Brotaban los primeros días de noviembre pasado. Acordamos unirnos en la cruzada rockera, a la distancia. Quedamos en que le enviaría e mails con algunos nombres de bandas como Los Navarros y otras que estaban interesadas en hacer recitales a beneficio en mi ciudad. Que nos llamaríamos. Que estaríamos, más que nunca, en contacto. El año culminaba pero podíamos largar con fuerza apenas comenzado este 2005. Fue la última vez que la vi. Y no hubo tiempo para concretar nuestro compromiso.

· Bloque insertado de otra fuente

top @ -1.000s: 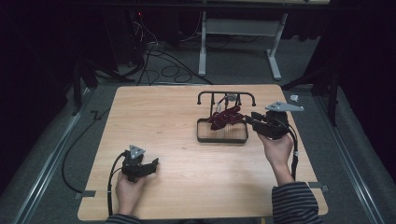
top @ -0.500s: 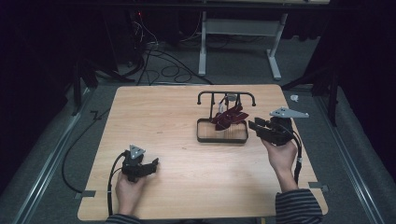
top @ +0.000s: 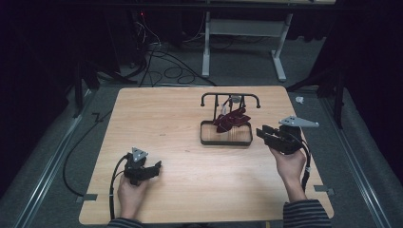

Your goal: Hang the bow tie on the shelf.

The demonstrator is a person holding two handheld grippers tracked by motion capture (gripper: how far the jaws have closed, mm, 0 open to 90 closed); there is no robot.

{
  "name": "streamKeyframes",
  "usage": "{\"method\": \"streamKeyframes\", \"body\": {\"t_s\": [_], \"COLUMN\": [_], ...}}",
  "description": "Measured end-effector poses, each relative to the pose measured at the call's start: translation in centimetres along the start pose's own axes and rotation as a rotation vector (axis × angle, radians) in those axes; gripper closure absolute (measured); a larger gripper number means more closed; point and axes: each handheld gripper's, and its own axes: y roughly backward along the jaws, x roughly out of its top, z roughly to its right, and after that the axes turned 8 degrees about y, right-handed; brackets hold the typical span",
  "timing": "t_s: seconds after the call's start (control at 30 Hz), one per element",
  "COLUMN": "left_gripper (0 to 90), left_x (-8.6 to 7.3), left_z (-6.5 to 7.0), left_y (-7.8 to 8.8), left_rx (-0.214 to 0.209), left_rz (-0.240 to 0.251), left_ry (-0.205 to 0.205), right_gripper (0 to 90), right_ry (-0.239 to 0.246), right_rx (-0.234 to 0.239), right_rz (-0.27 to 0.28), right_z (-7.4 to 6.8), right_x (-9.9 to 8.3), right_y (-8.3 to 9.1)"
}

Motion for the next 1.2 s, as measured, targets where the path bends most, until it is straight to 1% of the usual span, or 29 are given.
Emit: {"method": "streamKeyframes", "body": {"t_s": [0.4,0.83,1.2], "left_gripper": [27.5,27.5,27.5], "left_x": [0.0,0.0,0.0], "left_z": [0.0,0.0,0.0], "left_y": [0.0,0.0,0.0], "left_rx": [0.002,0.002,0.002], "left_rz": [-0.001,0.000,0.001], "left_ry": [-0.002,-0.002,-0.002], "right_gripper": [66.6,66.7,66.7], "right_ry": [-0.019,-0.030,-0.057], "right_rx": [0.009,0.017,0.027], "right_rz": [-0.005,-0.011,-0.021], "right_z": [-0.1,-0.3,-0.3], "right_x": [-1.6,-2.6,-4.0], "right_y": [0.2,0.4,0.2]}}
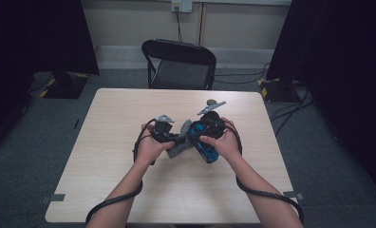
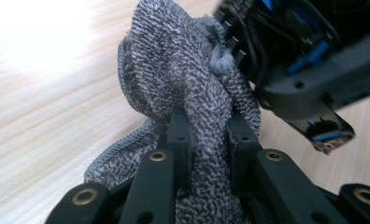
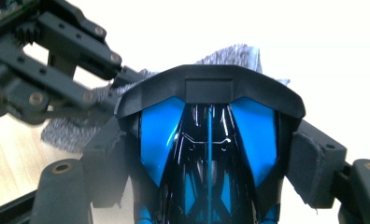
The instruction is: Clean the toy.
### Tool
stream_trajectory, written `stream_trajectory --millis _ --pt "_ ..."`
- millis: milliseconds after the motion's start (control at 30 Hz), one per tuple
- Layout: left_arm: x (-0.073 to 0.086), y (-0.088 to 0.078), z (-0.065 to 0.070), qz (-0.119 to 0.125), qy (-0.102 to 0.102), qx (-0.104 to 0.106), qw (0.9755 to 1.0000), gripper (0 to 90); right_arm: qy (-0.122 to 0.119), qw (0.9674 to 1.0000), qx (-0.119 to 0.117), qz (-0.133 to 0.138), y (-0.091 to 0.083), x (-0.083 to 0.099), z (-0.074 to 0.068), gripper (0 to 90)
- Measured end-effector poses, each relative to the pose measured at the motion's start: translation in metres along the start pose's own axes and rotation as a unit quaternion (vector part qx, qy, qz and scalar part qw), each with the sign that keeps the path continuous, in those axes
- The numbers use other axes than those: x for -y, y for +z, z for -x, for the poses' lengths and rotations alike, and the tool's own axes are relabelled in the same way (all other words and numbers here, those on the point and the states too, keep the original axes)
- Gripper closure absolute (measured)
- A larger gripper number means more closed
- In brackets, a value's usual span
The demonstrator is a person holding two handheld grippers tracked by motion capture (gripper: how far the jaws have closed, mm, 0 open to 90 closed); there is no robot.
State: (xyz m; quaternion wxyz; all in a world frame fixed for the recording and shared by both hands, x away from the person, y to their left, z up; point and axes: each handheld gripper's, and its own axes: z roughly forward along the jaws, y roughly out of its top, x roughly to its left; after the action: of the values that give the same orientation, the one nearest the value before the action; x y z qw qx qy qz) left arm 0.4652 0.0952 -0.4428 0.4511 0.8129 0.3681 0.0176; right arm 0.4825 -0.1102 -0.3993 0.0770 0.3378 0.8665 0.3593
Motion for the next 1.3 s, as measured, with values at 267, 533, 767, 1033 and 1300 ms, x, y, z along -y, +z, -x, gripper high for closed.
stream_trajectory --millis 267,533,767,1033,1300 --pt "0.005 0.009 0.012 -0.015 0.012 0.016 0.9997 75.5 0.005 1.0 0.007 0.001 0.001 -0.005 0.002 25.4" --pt "0.012 0.019 0.024 -0.032 0.032 0.028 0.9986 75.4 0.015 0.9998 0.011 0.006 0.001 -0.011 0.004 25.4" --pt "0.015 0.026 0.035 -0.048 0.047 0.039 0.9969 75.5 0.018 0.9997 0.017 0.007 0.0 -0.016 0.004 25.4" --pt "0.018 0.032 0.045 -0.064 0.069 0.052 0.9942 75.5 0.02 0.9995 0.02 0.013 -0.003 -0.022 0.004 25.4" --pt "0.02 0.037 0.054 -0.078 0.084 0.064 0.9914 75.5 0.024 0.9992 0.025 0.018 -0.008 -0.025 0.007 25.4"
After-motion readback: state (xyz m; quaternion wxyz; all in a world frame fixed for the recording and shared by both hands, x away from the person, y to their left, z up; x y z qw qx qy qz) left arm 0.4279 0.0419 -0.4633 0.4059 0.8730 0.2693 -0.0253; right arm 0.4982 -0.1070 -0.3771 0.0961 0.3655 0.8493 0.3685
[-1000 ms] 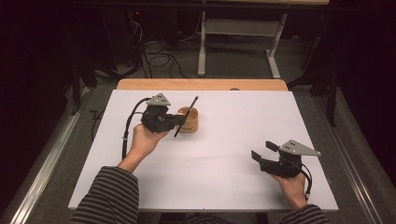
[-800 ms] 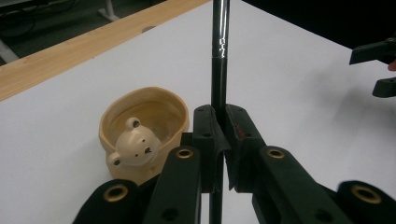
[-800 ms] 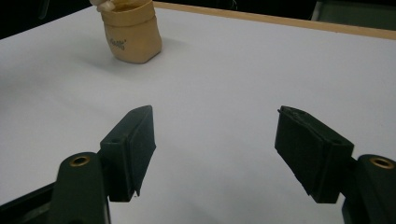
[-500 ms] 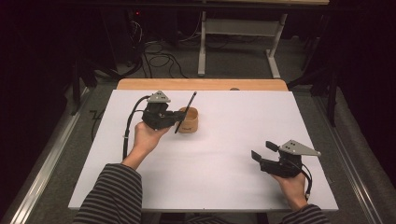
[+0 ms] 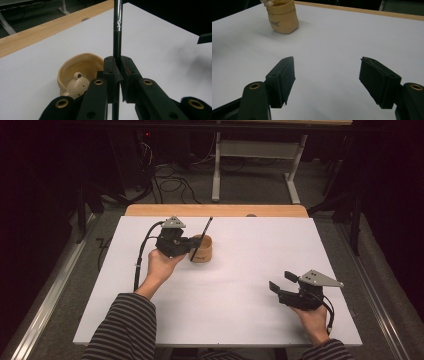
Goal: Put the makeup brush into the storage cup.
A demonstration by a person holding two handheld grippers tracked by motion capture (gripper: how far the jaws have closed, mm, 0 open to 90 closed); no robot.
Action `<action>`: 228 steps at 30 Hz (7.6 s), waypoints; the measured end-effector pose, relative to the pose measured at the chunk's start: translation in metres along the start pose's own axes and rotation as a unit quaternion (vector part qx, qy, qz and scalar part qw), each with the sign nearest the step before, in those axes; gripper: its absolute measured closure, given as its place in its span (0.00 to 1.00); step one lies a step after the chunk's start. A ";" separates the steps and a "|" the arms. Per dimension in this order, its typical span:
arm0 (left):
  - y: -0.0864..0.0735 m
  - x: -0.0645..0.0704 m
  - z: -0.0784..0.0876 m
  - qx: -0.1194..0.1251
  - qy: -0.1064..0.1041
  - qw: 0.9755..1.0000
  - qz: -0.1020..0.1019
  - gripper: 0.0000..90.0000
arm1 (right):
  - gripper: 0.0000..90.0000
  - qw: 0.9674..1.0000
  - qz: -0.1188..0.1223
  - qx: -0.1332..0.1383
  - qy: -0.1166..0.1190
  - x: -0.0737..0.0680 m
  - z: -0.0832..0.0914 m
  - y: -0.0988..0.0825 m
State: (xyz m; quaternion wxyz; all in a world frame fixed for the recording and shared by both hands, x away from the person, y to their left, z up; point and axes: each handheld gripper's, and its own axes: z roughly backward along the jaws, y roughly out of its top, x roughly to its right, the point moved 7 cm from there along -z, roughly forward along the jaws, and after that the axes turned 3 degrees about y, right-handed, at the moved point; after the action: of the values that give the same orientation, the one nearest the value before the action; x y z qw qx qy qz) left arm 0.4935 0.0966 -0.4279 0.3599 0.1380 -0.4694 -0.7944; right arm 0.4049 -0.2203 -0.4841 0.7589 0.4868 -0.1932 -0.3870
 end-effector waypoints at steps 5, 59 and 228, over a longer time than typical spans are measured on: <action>0.003 0.001 -0.003 0.000 0.002 1.000 -0.002 0.93 | 0.33 1.000 0.000 0.000 0.000 0.000 0.000 0.000; 0.020 -0.011 -0.028 0.027 0.030 0.999 0.018 0.93 | 0.33 1.000 0.001 -0.001 0.004 -0.001 0.000 0.000; 0.007 -0.004 -0.023 0.015 0.034 0.999 0.000 0.49 | 0.33 1.000 0.007 -0.017 0.018 -0.007 -0.005 -0.003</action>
State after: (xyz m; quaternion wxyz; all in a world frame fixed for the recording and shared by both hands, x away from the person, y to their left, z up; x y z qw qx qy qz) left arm 0.5124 0.0826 -0.4349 0.3737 0.1696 -0.4689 -0.7821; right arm 0.4034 -0.2126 -0.4885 0.7730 0.4792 -0.1764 -0.3764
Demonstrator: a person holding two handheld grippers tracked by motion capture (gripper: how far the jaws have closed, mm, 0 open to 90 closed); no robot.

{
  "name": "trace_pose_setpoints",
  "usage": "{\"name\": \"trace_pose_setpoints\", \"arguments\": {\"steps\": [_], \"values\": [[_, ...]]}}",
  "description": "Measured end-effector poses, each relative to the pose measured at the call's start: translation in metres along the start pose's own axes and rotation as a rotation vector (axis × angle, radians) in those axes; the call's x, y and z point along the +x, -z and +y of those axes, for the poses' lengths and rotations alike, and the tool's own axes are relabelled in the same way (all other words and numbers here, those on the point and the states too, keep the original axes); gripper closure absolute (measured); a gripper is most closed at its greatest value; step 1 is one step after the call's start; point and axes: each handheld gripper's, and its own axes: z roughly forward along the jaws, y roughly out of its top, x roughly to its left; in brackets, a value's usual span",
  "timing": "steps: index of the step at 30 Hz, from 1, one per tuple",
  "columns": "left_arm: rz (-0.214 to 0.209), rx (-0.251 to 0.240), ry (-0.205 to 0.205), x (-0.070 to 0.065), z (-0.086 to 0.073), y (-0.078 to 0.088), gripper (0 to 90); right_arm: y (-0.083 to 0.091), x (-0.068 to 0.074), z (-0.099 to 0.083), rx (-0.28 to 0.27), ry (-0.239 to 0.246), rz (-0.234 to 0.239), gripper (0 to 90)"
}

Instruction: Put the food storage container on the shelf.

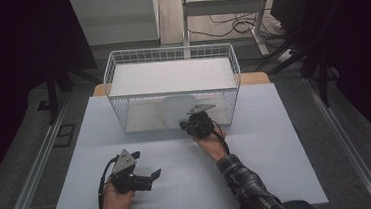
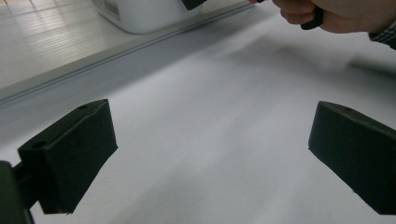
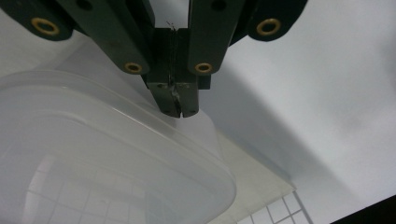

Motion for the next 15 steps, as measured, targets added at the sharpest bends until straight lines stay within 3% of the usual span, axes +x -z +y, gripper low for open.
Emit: {"name": "trace_pose_setpoints", "arguments": {"steps": [15], "values": [[-0.014, 0.006, 0.016, 0.001, 0.0, -0.001, 0.5, -0.014, -0.01, 0.013, 0.01, -0.011, -0.025, 88.5]]}}
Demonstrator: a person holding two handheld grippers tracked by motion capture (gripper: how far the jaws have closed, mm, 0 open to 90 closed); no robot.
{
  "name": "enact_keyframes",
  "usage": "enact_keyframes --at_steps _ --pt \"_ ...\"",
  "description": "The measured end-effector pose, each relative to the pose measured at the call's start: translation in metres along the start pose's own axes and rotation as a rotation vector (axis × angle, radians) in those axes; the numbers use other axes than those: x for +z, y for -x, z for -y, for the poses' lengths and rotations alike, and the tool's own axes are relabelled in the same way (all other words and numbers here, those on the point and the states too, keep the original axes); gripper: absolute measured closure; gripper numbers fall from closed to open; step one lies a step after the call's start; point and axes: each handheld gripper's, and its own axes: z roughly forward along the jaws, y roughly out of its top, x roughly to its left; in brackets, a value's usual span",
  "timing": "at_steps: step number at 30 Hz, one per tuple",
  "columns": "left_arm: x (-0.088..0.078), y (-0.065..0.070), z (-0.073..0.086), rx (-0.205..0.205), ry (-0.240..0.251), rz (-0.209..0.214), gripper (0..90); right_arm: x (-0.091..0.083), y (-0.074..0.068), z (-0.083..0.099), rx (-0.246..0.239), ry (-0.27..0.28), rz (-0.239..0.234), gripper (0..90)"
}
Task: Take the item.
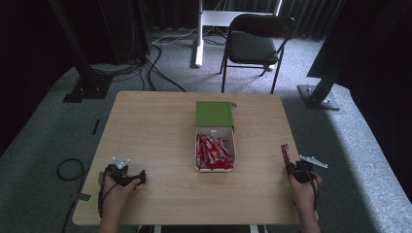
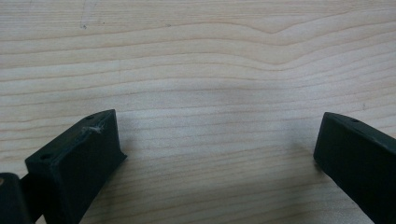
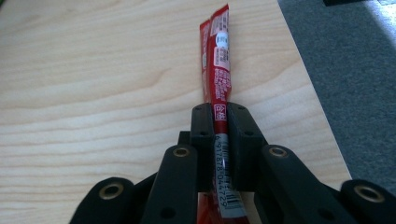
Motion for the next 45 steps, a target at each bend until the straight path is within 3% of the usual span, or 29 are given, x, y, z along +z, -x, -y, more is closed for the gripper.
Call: enact_keyframes --at_steps 9,11,16,21,25,27,31,36,45 --pt "0.0 0.0 0.0 -0.001 0.0 0.0 1.5 0.001 0.001 0.0 -0.016 0.004 0.008 78.0" --pt "0.0 0.0 0.0 0.0 0.0 0.0 1.4 0.001 0.0 0.0 -0.038 0.005 0.003 73.4" --pt "0.0 0.0 0.0 0.0 0.0 0.0 1.5 0.0 0.0 0.002 -0.036 0.017 0.003 58.5" --pt "0.0 0.0 0.0 -0.001 0.0 0.0 1.5 -0.001 0.0 0.001 -0.046 0.009 -0.013 50.2" --pt "0.0 0.0 0.0 -0.004 0.0 -0.004 1.4 -0.006 0.004 -0.002 -0.055 0.036 -0.004 38.8" --pt "0.0 0.001 0.0 -0.007 0.0 -0.007 1.4 -0.01 0.006 -0.005 -0.025 0.069 -0.006 36.6" --pt "0.0 0.002 0.001 -0.017 0.001 -0.016 1.3 -0.019 0.01 -0.011 -0.02 0.111 0.013 30.1" --pt "0.0 0.002 0.001 -0.017 0.0 -0.016 1.3 -0.025 0.01 -0.015 -0.053 0.103 -0.02 20.2" --pt "0.0 0.002 0.0 -0.009 0.0 -0.008 1.4 -0.02 0.005 -0.012 -0.075 0.065 -0.075 15.1"
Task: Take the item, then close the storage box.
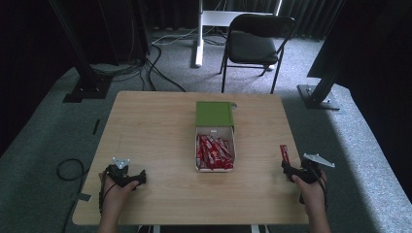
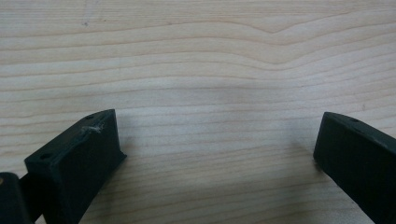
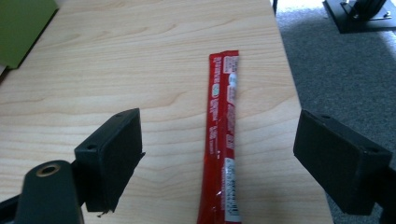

Tan sólo un puñado de días después fue al boliche de Once para agradecerles a los Callejeros por colaborar en su causa solidaria. Llevaba en la mano un impecable ejemplar de su primer libro, Acunando almas, en el que reconstruyó las historias de víctimas del gatillo fácil y de otros tipos de violencia como la sufrida por su propio hermano. El orgulloso fruto de una noble labor, plasmado en aquellas hojas que fueron consumidas por las llamas. Allí, a metros del escenario, comenzó su trágico final al igual que el de otras casi 200 personas. La tragedia de Cromañón truncó sus sueños, borró para siempre su sonrisa, arrasó injustamente sus alas. La vida de esta "pequeña gran mujer" (como la define su mamá del corazón, María Teresa Schnack) se apagó en el Hospital de Clínicas el 31 de diciembre. Paradójicamente, en el mismo lugar en donde 29 años antes había nacido.
Jaqueline era, insisto, de esas personas que son necesarias. Para contagiar esperanza, metas, anhelos. Para volar alto, hacerse amor por el otro. Quienes la conocimos, sumidos en una angustia indeleble, nos permitimos ahora pensar que Jakie flaqueó intentando poner a salvo a otros en medio del incendio. Ese era su motor. Auténtico, poderoso. Ayudar. Todavía me resisto a creer que ya no está por una muerte tan absurda como injusta. Matías (7) y Melanie (3) ya no saben de sus mimos. Y en mi interior conservo lo haré por siempre como el más valioso secreto lo que me dijo aquella noche, llena de vida fecunda, cuando nos encontramos sin saber que sería la última vez.